Pourquoi il est nécessaire de colorer les échantillons avec du bleu de bromophénol avant la mise en puit?
Vérifier que l’échantillon est bien dans le puit et éviter qu’il ne dépasse le gel si on le met sous tension trop longtemps.
Quelles sont les différentes applications de la PCR?
- Taxonomie (différencier 2 espèces trop semblable pour l’identification avec des critères morphologiques)

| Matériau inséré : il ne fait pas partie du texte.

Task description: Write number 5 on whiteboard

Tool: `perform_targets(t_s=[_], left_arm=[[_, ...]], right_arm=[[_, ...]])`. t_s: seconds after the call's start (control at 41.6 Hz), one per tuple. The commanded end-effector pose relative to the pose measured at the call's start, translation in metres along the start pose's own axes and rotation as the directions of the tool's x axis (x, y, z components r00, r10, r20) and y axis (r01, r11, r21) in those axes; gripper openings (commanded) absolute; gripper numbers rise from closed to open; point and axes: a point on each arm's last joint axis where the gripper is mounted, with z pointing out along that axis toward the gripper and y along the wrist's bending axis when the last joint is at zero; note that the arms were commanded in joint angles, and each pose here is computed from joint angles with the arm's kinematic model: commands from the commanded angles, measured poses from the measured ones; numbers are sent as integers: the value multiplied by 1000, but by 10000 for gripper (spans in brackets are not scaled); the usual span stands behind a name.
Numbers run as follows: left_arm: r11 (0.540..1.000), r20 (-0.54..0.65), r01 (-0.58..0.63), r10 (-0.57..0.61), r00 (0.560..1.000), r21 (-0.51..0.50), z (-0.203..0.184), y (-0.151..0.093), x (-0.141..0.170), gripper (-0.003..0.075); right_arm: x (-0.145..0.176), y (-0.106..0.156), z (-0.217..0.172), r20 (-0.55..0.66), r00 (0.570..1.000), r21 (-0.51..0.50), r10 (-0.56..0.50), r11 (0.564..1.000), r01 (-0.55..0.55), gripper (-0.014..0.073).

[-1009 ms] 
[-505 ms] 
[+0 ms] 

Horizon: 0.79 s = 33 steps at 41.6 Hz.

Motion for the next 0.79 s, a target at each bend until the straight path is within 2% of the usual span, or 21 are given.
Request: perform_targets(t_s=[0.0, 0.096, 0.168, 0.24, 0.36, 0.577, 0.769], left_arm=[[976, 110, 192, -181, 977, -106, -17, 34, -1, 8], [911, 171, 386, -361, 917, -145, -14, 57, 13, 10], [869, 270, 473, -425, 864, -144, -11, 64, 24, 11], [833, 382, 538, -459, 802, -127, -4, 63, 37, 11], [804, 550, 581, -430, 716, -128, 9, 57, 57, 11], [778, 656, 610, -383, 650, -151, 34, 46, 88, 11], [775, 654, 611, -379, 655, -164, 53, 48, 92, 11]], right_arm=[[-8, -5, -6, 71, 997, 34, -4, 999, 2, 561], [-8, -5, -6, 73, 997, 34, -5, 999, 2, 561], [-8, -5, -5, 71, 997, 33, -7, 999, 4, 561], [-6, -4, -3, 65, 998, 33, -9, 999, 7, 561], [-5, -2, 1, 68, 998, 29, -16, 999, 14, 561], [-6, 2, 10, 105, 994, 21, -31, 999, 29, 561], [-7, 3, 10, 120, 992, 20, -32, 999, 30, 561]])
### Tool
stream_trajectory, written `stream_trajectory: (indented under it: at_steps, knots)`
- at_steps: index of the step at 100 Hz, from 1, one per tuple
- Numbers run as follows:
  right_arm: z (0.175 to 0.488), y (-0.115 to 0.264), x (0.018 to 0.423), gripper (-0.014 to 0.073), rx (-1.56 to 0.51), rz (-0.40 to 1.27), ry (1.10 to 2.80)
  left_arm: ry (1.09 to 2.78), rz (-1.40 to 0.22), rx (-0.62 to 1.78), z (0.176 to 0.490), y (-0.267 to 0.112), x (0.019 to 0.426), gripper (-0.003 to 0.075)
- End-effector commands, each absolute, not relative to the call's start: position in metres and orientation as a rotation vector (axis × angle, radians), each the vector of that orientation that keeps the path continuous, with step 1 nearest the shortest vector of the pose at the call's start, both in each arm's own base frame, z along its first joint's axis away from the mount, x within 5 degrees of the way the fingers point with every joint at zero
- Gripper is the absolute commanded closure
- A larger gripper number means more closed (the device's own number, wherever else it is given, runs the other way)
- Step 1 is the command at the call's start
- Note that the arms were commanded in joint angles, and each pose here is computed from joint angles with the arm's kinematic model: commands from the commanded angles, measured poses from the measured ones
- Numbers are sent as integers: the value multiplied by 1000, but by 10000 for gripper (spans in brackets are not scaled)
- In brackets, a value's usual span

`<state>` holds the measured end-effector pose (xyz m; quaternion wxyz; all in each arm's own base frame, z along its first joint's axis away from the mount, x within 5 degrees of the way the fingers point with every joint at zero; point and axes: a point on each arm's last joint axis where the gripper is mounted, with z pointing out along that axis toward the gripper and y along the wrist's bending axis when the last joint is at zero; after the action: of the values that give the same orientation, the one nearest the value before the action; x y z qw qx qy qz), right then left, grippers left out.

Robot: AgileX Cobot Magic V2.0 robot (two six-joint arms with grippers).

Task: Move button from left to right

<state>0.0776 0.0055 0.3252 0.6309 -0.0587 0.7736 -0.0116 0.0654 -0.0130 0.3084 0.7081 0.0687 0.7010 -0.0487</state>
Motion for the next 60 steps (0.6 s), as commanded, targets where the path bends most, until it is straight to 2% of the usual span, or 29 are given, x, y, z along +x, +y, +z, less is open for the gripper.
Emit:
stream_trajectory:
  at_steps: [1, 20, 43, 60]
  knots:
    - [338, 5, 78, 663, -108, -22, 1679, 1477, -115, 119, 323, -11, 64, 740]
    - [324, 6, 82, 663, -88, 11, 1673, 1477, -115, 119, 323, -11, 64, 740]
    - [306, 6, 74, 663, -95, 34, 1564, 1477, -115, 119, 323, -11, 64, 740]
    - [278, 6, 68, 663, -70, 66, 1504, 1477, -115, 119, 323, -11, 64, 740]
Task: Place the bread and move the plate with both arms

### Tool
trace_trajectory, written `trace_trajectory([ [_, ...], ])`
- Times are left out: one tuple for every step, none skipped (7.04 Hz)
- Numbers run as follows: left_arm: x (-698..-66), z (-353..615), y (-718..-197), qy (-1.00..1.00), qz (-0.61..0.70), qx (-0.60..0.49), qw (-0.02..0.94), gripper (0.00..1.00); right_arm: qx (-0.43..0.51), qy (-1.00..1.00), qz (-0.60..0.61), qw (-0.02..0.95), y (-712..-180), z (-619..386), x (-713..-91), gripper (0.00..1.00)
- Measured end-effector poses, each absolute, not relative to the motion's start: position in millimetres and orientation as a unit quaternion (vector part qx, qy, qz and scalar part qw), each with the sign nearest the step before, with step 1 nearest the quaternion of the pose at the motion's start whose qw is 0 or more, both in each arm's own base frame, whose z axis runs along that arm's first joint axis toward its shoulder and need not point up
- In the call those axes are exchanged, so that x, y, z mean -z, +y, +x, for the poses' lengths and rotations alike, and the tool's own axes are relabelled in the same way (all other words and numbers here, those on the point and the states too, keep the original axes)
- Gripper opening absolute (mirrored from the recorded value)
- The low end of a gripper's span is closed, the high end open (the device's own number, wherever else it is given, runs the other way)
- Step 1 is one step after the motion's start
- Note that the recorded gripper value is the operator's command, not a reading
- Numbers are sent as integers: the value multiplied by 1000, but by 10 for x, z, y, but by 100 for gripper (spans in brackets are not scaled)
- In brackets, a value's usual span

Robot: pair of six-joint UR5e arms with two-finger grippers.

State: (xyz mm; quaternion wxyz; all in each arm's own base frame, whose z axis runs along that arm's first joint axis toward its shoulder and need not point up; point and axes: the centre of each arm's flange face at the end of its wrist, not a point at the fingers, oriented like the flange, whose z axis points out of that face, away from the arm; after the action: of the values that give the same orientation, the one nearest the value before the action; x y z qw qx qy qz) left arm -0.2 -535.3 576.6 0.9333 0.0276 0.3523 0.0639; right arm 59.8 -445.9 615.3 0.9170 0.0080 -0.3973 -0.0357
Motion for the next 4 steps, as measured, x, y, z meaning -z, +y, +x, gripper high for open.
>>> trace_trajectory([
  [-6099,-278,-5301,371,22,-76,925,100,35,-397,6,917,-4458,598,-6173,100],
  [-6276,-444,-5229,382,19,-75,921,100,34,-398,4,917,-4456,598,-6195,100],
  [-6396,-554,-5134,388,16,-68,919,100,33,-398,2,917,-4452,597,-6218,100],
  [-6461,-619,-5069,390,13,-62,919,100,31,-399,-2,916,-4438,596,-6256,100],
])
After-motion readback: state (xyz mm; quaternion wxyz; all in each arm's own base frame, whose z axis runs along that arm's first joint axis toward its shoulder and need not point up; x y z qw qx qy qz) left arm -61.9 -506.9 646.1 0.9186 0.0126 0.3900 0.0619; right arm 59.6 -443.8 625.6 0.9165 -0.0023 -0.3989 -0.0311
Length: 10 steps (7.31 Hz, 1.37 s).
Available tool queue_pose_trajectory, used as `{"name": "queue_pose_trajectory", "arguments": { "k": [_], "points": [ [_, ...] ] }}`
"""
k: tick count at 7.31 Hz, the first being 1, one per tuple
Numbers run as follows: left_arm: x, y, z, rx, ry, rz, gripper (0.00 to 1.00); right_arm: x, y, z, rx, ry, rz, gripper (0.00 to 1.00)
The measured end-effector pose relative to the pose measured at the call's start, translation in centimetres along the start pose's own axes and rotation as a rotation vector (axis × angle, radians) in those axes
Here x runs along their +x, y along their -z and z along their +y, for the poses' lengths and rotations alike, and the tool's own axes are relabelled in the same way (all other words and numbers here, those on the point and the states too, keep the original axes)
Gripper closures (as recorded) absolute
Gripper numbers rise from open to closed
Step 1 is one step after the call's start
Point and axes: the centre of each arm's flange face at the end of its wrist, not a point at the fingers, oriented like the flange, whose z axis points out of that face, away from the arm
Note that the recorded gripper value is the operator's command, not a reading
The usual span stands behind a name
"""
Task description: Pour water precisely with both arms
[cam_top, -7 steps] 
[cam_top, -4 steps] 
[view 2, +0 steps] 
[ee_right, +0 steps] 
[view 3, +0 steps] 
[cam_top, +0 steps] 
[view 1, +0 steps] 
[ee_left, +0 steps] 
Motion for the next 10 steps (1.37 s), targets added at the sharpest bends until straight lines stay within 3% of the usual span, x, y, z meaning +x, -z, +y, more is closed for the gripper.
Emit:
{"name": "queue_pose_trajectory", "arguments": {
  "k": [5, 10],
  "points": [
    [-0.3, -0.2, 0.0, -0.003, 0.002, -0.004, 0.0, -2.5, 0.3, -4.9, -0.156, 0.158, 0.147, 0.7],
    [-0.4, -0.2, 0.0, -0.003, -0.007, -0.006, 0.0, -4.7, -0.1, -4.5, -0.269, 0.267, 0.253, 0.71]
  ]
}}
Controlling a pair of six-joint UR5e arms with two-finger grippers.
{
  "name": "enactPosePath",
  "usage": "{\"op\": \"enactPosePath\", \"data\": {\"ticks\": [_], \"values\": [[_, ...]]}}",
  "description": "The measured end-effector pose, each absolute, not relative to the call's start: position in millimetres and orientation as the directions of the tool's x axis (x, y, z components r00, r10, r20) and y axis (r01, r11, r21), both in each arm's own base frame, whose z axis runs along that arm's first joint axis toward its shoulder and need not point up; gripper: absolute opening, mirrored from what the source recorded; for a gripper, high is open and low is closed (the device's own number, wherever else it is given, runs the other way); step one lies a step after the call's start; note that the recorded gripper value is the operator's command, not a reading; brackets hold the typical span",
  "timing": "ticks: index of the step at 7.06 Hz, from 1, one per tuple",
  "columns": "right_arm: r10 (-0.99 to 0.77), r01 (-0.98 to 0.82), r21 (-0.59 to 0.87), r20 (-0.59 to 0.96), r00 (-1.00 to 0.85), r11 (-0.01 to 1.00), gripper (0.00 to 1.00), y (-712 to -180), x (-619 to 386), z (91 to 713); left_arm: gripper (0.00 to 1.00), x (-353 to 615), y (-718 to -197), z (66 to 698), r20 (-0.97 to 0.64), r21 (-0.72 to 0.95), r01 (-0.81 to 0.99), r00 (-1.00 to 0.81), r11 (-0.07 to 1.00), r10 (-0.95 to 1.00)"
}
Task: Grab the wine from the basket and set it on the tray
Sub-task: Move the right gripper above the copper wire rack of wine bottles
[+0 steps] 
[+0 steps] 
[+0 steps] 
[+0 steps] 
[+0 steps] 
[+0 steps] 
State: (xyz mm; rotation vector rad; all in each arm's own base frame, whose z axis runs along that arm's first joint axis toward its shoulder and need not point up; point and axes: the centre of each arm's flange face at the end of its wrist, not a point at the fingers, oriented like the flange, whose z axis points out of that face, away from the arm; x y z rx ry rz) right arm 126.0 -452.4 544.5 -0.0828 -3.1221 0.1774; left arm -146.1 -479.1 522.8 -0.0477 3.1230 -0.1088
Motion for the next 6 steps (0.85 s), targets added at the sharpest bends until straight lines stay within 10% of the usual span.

- Médecine (recherche d’une pathologie)
- Phytopathologie (recherche d’une infection en particulier, avoir la certitude que c’est la bonne maladie qu’on a diagnostiqué)
- Santé publique (covid)
Comment fait-on pour extraire l’ADN d’une bactérie?
- On doit prendre un échantillon de la bactérie en question et la cultiver sur un milieu de culture.
- Préparer des broyats afin de pouvoir amplifier l’ADN
- On doit faire la lyse cellulaire. Ça veut dire qu’on doit briser les paroi des cellules pour libérer l’ADN qu’elles contiennent.
- Dégradation des protéines et solubilisation des lipides et des protéines: on doit dégrader les protéines et les lipides qui pourraient venir interférer avec l’isolement de l’ADN en les solubilisant dans l’eau.
- Précipitation de l’ADN: l’éthanol permet de faire descendre l’ADN dans le fond du tube, puisque l’ADN N’EST PAS SOLUBLE DANS L’ÉTHANOL.
- Séchage: l’ADN est mis dans un SpeedVac qui permet de sécher le restant d’éthanol afin qu’il ne reste que l’ADN.
- Réhydratation: il faut réhydrater l’ADN dans de l’eau pour pouvoir le déplacer dans divers contenants.
Comment fait-on pour colorier et photographier un gel?
Il faut mettre du bromure d’éthidium. Celui-ci s’insère entre les brins complémentaire de l’ADN et en présence de lumière UV, cette molécule devient fluorescente.